Thanks for any help/guidance!
P
On
By trial and error we can easily see that $x=-\pi/2$ and $x=0$ are solutions. We shall prove that there are no more solutions, except of course for adding $2n\pi$.
First, if $-\pi/2<x<0$ then $$-1<\sin x\quad\hbox{and}\quad\cos x<1\ .$$ Multiplying these inequalities by $\sin^2x$ and $\cos^2x$, each of which is positive, gives $$-\sin^2x<\sin^3x\quad\hbox{and}\quad\cos^3x<\cos^2x\ .$$ Therefore we have $$\cos^3 x<\cos^2x=1-\sin^2x<1+\sin^3x\ ,$$ and it is not possible that $\cos^3x-\sin^3x=1$.

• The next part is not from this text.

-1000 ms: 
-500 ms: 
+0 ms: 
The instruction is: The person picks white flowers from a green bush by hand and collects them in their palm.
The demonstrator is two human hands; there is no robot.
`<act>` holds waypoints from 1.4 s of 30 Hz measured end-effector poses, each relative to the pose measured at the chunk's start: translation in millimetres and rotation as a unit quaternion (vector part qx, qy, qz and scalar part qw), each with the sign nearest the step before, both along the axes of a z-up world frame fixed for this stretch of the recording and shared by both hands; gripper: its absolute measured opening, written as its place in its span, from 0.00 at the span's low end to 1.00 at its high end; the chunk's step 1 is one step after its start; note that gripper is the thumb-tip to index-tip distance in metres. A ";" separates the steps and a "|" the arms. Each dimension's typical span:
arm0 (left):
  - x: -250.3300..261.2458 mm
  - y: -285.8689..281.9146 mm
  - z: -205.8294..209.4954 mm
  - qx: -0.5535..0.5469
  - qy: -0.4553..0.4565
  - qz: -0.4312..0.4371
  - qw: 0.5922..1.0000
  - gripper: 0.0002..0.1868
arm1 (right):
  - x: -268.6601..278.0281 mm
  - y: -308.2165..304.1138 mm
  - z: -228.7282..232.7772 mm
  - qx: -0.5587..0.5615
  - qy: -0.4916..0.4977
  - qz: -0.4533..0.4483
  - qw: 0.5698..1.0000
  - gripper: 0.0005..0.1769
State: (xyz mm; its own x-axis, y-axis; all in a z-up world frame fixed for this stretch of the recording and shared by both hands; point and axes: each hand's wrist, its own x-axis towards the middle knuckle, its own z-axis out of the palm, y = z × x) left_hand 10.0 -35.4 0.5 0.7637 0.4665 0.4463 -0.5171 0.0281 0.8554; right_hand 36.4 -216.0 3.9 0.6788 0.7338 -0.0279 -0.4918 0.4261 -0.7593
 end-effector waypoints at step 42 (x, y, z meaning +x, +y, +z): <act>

That was the hard part! For $0<x\le\pi$ we have $$\cos^3x<1\le1+\sin^3x$$ and for $\pi<x<3\pi/2$ we have $$\cos^3x<0<1+\sin^3x\ .$$ So the only solutions are $x=2n\pi$ and $x=2n\pi-\pi/2$.
On
HINT:
$$\cos^3x-\sin^3x=(\cos x-\sin x)(1+\sin x\cos x)=\frac{\sqrt2\cos\left(\frac\pi4+x\right)(2+\sin2x)}2$$
Set $\displaystyle\frac\pi4+x=y$
$\displaystyle\implies\sin2x=\sin2\left(y-\frac\pi4\right)=-\sin\left(\frac\pi2-2y\right)=-\cos2y=-(2\cos^2y-1)$
On rearrangement on the given relation, there will be a cubic equation in $\cos y$
By observation, one the values of $\cos y$ is $\dfrac1{\sqrt2}$
The rest is to find the resultant Quadratic Equation
On
Hint: $$\cos^3(x)-\sin^3(x) = (\cos x - \sin x )(\cos^2 x + \cos x\sin x + \sin^2 x)$$
So we have:
$$(\cos x - \sin x )(\color{Blue}{\cos^2 x} + \cos x\sin x + \color{Blue}{\sin^2 x}) = 1$$ $$(\cos x - \sin x )(\color{Blue}{1} + \cos x\sin x) = 1$$
On
Let $\cos x = t$. Then you have $t^3-1 = (1-t^2)^{3/2}$. Squaring and simplifying, we have $$(1-t^3)^2 = (1-t^2)^3 \iff (1-t)^2(1+t+t^2)^2=(1-t)^3(1+t)^3 $$
So $t=1$ is a solution, or $(1+t+t^2)^2 = (1-t)(1+t)^3 \iff t^2(2t^2+4t+3) = 0$.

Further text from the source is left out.